Some intellectuals have accused Littell of trivialising history. Peter Shoettler, a Franco-German historian, called the novel a strange, monstrous book that was full of errors and anachronisms over wartime German culture.
Regards, Ivan
Ping!
My first thought, when reading the book was written in French, was that the language had a lot to do with the French excitement over it.
I have no idea what you are talking about. I'm even left without a pancake.
I thought the Grand Prix was a car race.
Ill bet he has a man purse, too..
"Show me just what Mohammed brought that was new, and there you will find things only evil and inhuman, such as his command to spread by the sword the faith he preached." -Manuel II Paleologus
Wait a minute...someone just took my crepe suzette!!!
:) thanks.
You are quite welcome.
merde pancakes anyone? they're newest fad sweeping the French in delightful experience... first time **** pancakes receive the grand prix.. it's a french thing.
The french are such pusillanimous twits.
If Jerry Lewis ended up as one of the characters in the book, then sales in France would be even better! Maybe in the updated paperback version of the book, Jerry Lewis will be in it.
The paperback is ~$60 at amazon. Looks like Littell is not only indifferent to prizes but to sales as well. Still, when a french reviewer compares anything written by an American to Flaubert, I'm interested.

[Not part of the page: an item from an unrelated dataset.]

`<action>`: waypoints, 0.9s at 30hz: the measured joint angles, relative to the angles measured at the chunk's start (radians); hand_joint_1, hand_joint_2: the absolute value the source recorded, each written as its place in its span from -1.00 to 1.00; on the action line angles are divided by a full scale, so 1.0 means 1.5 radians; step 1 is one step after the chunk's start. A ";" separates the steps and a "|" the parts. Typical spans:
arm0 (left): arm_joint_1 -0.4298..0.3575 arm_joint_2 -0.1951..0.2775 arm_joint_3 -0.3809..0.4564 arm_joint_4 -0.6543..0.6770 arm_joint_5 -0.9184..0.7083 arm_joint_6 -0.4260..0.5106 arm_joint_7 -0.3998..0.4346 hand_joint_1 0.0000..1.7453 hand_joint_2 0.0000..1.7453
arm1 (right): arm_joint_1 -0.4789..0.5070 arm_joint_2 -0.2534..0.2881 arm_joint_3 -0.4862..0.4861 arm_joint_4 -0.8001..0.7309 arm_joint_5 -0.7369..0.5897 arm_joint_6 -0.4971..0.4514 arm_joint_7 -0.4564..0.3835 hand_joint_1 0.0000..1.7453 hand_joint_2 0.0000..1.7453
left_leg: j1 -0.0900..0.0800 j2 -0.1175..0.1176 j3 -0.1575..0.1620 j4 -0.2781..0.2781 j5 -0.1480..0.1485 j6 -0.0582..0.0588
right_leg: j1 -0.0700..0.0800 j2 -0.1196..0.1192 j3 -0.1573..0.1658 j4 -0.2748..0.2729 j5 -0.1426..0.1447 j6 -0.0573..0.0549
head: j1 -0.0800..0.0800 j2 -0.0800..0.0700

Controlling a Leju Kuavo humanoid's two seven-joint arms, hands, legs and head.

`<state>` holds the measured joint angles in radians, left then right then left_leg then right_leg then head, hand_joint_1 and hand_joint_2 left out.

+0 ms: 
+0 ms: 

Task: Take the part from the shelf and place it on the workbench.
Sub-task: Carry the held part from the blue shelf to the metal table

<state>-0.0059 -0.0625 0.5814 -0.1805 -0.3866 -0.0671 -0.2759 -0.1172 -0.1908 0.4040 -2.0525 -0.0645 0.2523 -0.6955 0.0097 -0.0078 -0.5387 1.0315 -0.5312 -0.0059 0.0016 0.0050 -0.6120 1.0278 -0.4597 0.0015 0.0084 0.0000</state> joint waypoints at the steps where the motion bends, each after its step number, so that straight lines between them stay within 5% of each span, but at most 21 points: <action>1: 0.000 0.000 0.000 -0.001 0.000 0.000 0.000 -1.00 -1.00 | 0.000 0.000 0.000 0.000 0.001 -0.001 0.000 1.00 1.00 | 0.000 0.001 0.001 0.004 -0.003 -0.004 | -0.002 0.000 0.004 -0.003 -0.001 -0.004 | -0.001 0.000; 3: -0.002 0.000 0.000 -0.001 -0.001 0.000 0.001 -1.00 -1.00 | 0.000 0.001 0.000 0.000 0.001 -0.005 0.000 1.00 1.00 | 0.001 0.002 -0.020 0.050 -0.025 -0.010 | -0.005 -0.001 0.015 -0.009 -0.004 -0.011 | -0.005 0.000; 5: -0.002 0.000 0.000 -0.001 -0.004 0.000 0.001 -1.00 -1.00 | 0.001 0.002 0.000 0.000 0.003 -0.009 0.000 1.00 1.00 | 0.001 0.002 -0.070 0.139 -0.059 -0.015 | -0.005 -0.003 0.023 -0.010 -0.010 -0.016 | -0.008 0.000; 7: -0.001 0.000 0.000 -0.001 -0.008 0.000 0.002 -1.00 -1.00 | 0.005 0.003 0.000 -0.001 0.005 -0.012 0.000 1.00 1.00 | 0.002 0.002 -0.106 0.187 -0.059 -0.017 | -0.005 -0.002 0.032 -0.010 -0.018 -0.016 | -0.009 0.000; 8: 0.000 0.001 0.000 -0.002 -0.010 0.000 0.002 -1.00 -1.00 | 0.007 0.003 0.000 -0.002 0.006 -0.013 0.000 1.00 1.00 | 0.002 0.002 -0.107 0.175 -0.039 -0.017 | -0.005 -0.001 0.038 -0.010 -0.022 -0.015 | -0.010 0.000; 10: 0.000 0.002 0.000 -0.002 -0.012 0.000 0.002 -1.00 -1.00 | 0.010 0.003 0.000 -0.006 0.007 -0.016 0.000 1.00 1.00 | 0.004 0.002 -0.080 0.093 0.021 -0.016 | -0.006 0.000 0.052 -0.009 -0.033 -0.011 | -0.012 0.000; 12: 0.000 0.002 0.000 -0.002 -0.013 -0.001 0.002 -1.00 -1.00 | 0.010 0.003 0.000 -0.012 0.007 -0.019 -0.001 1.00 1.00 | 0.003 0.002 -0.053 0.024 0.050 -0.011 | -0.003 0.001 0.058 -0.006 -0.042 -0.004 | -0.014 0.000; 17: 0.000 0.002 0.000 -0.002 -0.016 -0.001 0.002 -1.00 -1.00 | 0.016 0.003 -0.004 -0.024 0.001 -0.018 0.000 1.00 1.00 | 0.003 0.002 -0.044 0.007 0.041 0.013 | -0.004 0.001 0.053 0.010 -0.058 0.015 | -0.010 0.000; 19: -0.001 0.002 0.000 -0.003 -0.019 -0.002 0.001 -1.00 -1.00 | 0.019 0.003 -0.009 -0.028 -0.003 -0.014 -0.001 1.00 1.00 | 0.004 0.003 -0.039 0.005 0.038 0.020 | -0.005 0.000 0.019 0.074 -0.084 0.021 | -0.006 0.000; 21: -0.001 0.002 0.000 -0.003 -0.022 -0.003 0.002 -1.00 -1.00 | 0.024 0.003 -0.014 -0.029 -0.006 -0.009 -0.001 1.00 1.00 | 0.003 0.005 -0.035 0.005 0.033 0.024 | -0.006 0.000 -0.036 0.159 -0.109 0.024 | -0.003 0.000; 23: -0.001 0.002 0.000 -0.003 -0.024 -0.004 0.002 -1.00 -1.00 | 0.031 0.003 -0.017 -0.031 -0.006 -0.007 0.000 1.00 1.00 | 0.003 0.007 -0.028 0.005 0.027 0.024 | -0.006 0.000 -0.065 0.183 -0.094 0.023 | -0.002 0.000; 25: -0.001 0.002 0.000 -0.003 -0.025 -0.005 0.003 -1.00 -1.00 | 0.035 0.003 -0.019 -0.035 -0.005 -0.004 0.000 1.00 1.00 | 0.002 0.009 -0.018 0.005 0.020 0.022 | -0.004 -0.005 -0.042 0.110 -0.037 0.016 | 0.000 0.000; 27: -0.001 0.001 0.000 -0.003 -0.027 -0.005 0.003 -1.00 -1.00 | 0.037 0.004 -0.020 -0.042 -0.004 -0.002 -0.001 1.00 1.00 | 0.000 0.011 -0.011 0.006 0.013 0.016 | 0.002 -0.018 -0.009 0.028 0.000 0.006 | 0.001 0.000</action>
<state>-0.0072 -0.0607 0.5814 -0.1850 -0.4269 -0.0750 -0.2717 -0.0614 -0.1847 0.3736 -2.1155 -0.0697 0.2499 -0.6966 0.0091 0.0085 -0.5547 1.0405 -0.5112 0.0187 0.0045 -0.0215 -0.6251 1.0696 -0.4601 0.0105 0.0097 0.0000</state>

If it ever appears in my local library, I'll definitely give it a look.
Thank you sir, the wheel was getting quite tiring...
My take is that people are just happy to have "a real story" for a change, not the insufferable naval gazing that has passed for fiction for the past 20 years or so. It sounds like there is even more of that in France than here.
His fiction may be closer to the truth than any French history.